I brushed my teeth and found a Yellow Pages. I tried eight builders and only one of them answered.

“I’ve got water coming in,” I told him.

“Down from the ceiling or up from the floor?”

“Neither.”

“Eh?”

“It’s starting half way up the wall.”

I could hear him checking a diary.

“Well I can’t get there till next Friday,” he said. “I can do—one o’ clock on Friday?”

It was far from ideal, but no one else answered so I had to take it. After I hung up I went through the whole house, obsessively sniffing and checking for leaks. I didn’t find any others but I postponed my plan to hang the new wallpaper. I felt irrationally sure that, wherever I put it, rain would come in and instantly ruin it.

The downpour continued on and off for the whole day. The damp patch didn’t grow or change shape. It just got darker.


On day ten, I woke to what I thought was an intruder in the corner of my room. When my head cleared and my heart stopped pounding, I saw that it was just the damp patch on the wall. It really was uncanny, the way it resembled a man. I could discern a head, shoulders, waist and legs, but it was just my brain looking for patterns. I struggled to remember the word for this and it suddenly came to me.

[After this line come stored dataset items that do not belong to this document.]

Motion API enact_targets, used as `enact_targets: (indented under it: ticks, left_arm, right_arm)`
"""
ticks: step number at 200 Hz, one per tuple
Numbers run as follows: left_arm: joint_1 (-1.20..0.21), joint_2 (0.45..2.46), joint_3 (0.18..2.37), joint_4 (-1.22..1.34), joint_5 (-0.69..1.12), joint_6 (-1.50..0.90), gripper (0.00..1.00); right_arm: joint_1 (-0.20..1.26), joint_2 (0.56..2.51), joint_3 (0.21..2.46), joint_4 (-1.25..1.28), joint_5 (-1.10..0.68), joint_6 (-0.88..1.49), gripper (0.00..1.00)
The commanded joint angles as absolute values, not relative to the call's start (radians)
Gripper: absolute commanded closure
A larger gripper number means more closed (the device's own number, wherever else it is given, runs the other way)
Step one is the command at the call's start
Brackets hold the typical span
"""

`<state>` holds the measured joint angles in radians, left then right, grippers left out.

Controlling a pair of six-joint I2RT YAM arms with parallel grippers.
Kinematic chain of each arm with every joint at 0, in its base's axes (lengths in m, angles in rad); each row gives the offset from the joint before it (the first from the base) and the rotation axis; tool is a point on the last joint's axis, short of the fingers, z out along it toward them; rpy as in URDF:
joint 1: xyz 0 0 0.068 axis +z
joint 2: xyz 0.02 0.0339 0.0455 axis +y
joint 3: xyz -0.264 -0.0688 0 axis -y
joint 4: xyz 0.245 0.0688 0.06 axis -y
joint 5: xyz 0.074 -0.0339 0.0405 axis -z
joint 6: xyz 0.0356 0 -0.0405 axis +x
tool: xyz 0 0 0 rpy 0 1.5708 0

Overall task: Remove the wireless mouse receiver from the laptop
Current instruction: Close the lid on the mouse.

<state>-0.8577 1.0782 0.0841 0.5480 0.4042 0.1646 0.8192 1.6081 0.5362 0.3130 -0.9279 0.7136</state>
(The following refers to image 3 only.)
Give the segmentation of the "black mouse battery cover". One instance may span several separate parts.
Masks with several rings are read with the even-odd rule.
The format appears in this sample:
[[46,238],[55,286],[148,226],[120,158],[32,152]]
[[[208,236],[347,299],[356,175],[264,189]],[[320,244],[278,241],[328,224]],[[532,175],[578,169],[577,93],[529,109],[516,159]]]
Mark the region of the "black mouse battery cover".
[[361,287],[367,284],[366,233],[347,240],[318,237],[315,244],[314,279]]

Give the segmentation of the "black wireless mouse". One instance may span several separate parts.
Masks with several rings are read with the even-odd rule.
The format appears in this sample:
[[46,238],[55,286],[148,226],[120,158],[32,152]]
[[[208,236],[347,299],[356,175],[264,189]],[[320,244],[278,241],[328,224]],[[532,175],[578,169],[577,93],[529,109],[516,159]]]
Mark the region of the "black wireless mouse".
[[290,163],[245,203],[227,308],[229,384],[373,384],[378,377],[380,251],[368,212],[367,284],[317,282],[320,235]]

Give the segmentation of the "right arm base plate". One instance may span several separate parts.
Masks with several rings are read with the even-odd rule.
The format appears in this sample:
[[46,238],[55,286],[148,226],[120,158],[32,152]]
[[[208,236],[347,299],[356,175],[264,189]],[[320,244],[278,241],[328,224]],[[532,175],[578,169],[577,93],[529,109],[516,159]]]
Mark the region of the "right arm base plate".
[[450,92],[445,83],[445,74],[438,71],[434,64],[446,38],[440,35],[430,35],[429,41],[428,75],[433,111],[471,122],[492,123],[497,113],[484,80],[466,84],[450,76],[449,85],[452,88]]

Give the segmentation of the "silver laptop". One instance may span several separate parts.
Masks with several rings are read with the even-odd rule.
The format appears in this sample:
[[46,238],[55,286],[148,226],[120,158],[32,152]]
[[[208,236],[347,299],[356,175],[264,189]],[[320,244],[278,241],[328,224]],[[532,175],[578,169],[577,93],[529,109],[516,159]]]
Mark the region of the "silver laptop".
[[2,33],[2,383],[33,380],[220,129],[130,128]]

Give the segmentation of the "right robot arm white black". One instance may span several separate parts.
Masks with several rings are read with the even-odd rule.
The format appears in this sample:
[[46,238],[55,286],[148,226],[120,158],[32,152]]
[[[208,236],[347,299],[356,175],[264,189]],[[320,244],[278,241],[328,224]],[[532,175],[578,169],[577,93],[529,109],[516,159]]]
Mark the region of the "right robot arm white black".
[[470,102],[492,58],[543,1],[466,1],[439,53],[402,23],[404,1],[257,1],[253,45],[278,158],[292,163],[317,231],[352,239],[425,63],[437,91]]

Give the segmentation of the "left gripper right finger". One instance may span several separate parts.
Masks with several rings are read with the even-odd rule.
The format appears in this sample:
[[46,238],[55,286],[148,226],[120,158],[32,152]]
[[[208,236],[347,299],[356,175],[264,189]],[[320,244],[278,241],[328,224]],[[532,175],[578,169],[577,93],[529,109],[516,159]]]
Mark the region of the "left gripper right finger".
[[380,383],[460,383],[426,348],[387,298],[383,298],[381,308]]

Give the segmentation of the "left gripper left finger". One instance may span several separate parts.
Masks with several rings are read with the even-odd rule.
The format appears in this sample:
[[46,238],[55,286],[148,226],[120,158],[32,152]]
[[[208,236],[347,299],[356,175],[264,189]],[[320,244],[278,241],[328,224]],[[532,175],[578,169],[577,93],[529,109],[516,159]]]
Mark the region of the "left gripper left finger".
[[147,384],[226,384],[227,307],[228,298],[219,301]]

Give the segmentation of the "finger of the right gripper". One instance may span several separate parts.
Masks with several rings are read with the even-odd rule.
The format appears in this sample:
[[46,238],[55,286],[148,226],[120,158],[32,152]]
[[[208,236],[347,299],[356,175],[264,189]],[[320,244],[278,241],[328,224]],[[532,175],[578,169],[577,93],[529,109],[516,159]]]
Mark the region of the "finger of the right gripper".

“Pareidolia,” I said in triumph.

I had no choice but to wait for the builder. In the meantime, I kept checking the damp. I’d never seen a leak at head height before. There must have been a crack in the bricks, I realised, because I could see the shape of the fissure where the water entered. It was a band of damp across the top of the head, like the brim of a hat. It gave me an eerie sense of déjà vu but I couldn’t think why.

After dinner, when I sat down to write, I put my long-suffering manuscript away and tried something new. “I had no choice but to wait for the builder,” I began. “In the meantime, I kept checking the damp.”

There was a peal of thunder and it started to rain.


The contractor postponed twice but eventually came to look at the leak.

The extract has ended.